== ASSIGNMENT ==
Please return the records below exactly as they appear, leaving every picture out.

──────── DATA UNDER STUDY ────────

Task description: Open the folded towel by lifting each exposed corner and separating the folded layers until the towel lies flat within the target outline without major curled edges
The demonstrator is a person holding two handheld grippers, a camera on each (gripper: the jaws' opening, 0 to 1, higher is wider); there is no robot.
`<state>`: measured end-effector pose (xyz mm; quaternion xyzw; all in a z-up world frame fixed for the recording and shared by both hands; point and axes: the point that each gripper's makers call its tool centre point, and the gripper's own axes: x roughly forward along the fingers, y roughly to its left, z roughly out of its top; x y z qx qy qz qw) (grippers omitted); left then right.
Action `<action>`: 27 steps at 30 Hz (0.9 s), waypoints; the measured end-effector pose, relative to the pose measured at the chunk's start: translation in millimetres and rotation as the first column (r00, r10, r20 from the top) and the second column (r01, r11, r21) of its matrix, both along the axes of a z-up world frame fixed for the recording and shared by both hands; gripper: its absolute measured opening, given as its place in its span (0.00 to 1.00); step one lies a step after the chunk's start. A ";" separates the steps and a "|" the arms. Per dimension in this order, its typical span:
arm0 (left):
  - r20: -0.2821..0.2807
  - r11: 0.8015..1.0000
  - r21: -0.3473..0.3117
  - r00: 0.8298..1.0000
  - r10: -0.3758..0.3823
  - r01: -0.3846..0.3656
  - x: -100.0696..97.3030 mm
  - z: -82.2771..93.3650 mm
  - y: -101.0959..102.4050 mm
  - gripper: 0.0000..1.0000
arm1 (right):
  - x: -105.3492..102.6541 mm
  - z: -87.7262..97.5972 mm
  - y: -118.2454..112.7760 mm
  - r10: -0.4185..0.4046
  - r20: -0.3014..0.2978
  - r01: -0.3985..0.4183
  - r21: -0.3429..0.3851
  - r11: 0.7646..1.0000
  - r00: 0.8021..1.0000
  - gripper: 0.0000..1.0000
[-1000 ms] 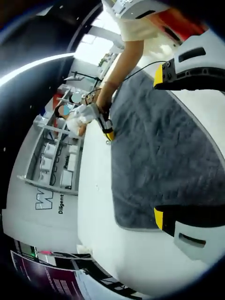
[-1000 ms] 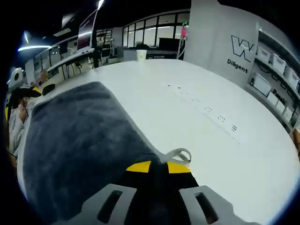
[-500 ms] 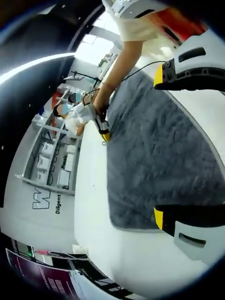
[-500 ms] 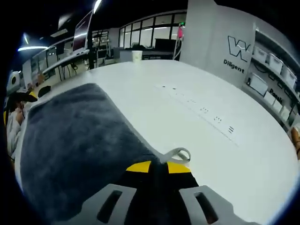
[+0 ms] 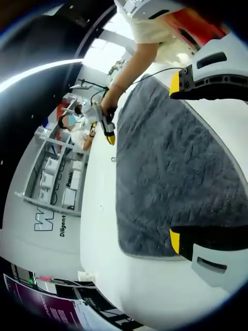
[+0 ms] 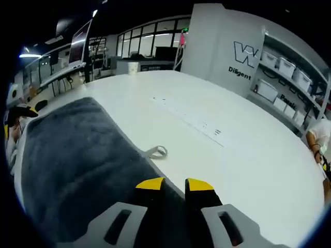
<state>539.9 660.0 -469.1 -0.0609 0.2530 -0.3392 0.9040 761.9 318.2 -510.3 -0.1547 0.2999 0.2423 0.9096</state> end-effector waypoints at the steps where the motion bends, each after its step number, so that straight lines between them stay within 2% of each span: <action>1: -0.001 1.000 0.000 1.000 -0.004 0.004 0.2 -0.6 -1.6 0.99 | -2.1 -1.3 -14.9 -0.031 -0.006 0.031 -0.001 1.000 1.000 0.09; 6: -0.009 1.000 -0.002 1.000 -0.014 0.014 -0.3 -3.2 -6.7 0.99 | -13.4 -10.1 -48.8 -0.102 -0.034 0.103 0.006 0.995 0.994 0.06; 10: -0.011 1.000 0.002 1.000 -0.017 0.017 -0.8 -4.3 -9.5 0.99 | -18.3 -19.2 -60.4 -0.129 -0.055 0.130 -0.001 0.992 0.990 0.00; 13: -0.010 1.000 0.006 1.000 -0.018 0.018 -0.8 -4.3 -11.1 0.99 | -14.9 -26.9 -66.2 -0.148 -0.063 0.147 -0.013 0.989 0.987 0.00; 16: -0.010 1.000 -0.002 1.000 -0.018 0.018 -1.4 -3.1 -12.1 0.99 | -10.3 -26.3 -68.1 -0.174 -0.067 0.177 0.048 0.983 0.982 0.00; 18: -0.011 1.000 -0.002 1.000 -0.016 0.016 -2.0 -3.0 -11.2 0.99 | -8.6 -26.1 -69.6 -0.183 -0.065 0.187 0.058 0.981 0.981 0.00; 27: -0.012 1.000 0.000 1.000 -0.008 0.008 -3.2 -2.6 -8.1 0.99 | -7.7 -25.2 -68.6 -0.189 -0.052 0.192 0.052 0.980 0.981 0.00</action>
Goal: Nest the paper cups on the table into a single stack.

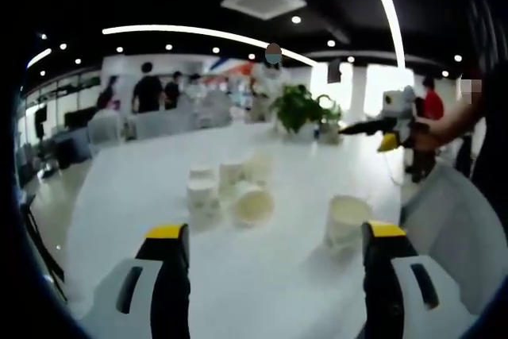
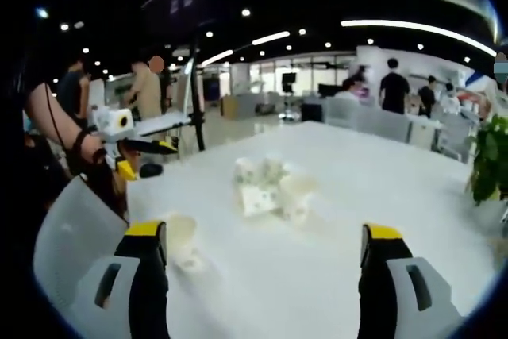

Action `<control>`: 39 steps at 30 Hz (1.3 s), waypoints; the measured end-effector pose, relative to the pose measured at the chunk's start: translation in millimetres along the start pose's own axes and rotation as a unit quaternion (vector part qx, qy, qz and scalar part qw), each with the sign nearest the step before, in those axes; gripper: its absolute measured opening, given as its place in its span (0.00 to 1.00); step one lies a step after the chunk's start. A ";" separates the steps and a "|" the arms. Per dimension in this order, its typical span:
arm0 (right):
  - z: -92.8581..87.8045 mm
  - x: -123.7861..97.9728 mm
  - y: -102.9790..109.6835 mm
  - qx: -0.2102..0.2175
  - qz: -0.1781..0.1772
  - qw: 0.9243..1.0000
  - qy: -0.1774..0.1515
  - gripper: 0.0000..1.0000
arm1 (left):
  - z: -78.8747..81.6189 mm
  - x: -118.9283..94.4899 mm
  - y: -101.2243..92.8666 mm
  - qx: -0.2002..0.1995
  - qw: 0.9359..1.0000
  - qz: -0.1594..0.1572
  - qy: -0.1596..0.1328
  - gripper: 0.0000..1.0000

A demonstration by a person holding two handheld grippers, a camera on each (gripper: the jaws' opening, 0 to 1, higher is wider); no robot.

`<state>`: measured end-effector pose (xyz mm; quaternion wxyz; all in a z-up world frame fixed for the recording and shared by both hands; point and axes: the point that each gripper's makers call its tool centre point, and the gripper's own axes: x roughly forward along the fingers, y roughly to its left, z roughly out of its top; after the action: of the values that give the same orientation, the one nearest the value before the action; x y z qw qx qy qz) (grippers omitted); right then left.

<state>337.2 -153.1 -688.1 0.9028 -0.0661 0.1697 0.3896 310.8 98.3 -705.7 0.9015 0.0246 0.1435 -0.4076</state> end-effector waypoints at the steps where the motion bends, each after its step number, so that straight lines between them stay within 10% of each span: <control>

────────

== ANSWER TO THE PROBLEM ==
Task description: Open the folded towel by lifting each exposed corner and separating the folded layers until the towel lies flat within the target outline without major curled edges
The demonstrator is a person holding two handheld grippers, a camera on each (gripper: the jaws' opening, 0 to 1, higher is wider); there is no robot.
`<state>`: measured end-effector pose (xyz mm; quaternion xyzw; all in a z-up world frame fixed for the recording and shared by both hands; point and axes: the point that each gripper's makers call its tool centre point, and the gripper's own axes: x roughly forward along the fingers, y roughly to its left, z roughly out of its top; x y z qx qy qz qw) (grippers omitted); left then right.
Action `<action>`: 27 steps at 30 Hz (0.9 s), waypoints; the measured end-effector pose, relative to the pose measured at the chunk's start: translation in millimetres and rotation as the first column (r00, r10, r20 from the top) and the second column (r01, r11, r21) of its matrix, both along the axes of a z-up world frame fixed for the recording and shared by both hands; gripper: its absolute measured opening, given as its place in its span (0.00 to 1.00); step one lies a step after the chunk's start. A ";" separates the steps and a "|" the arms. Per dimension in this order, its typical span:
arm0 (left):
  - r20: -0.2821..0.2807
  - r11: 0.8015..1.0000
  - r21: -0.3473..0.3117
  - r00: 0.8298..1.0000
  - r10: -0.3758..0.3823
  - r01: -0.3846..0.3656
  - x: -100.0696..97.3030 mm
  - z: -82.2771..93.3650 mm
  - y: -101.0959..102.4050 mm
  - gripper: 0.0000..1.0000
arm1 (right):
  - x: -105.3492..102.6541 mm
  - z: -87.7262..97.5972 mm
  - y: -118.2454..112.7760 mm
  - r10: -0.4185..0.4046
  - r20: -0.3014..0.2978
  - r01: -0.3985..0.4183
  - r21: -0.3429..0.3851
  - r11: 0.7646..1.0000
  - r00: 0.8021..1.0000
  - gripper: 0.0000..1.0000
[-1000 ms] 
[-1000 ms] 
[-500 ms] 
[-500 ms] 
[+0 ms] 
[+0 ms] 
<state>539.9 660.0 -469.1 -0.0609 0.2530 -0.3392 0.9040 761.9 318.2 -510.3 -0.1547 0.2999 0.2423 0.9096</state> end-effector waypoints at the steps where the motion bends, each after its step number, so that straight lines between them stay within 2% of each span: <action>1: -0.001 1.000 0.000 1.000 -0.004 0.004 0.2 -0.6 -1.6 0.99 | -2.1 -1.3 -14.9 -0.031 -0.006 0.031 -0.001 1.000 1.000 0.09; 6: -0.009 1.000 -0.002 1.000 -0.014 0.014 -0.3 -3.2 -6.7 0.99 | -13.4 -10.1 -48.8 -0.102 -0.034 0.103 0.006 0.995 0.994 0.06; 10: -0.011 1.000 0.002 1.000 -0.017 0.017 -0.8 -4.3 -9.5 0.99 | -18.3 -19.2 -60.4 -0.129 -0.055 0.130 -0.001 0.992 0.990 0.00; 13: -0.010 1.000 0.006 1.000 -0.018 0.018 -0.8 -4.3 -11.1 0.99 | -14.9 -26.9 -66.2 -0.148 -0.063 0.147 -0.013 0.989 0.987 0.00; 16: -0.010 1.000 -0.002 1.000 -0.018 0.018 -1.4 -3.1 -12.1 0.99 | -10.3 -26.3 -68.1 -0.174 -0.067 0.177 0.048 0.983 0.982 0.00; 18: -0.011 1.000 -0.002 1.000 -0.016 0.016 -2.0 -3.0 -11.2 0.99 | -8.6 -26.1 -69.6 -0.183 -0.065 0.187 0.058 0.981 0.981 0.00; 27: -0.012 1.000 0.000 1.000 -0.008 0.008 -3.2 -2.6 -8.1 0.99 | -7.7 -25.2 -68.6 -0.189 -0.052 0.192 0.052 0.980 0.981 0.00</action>
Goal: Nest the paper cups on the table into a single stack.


Action `<control>`: 39 steps at 30 Hz (1.3 s), waypoints; the measured end-effector pose, relative to the pose measured at the chunk's start: translation in millimetres along the start pose's own axes and rotation as a unit quaternion (vector part qx, qy, qz and scalar part qw), each with the sign nearest the step before, in those axes; gripper: its absolute measured opening, given as its place in its span (0.00 to 1.00); step one lies a step after the chunk's start. A ";" separates the steps and a "|" the arms. Per dimension in this order, its typical span:
arm0 (right):
  - z: -92.8581..87.8045 mm
  - x: -123.7861..97.9728 mm
  - y: -102.9790..109.6835 mm
  - qx: -0.2102..0.2175
  - qz: -0.1781..0.1772
  - qw: 0.9243..1.0000
  - qy: -0.1774..0.1515
  - gripper: 0.0000..1.0000
arm1 (left):
  - z: -78.8747..81.6189 mm
  - x: -118.9283..94.4899 mm
  - y: -101.2243..92.8666 mm
  - qx: -0.2002..0.1995
  - qw: 0.9359..1.0000
  - qz: -0.1594..0.1572
  - qy: -0.1596..0.1328
  - gripper: 0.0000..1.0000

A demonstration by a person holding two handheld grippers, a camera on each (gripper: the jaws' opening, 0 to 1, higher is wider); no robot.

`<state>`: measured end-effector pose (xyz mm; quaternion wxyz; all in a z-up world frame fixed for the recording and shared by both hands; point and axes: the point that each gripper's makers call its tool centre point, and the gripper's own axes: x roughly forward along the fingers, y roughly to its left, z roughly out of its top; after the action: of the values that give the same orientation, the one nearest the value before the action; x y z qw qx qy qz) (grippers omitted); right then left.

<state>337.2 -153.1 -688.1 0.9028 -0.0661 0.1697 0.3896 310.8 98.3 -705.7 0.9015 0.0246 0.1435 -0.4076</state> end-effector waypoints at the steps where the motion bends, each after its step number, so that straight lines between them stay within 10% of each span: <control>

Work on this exercise is complete, and nothing remains.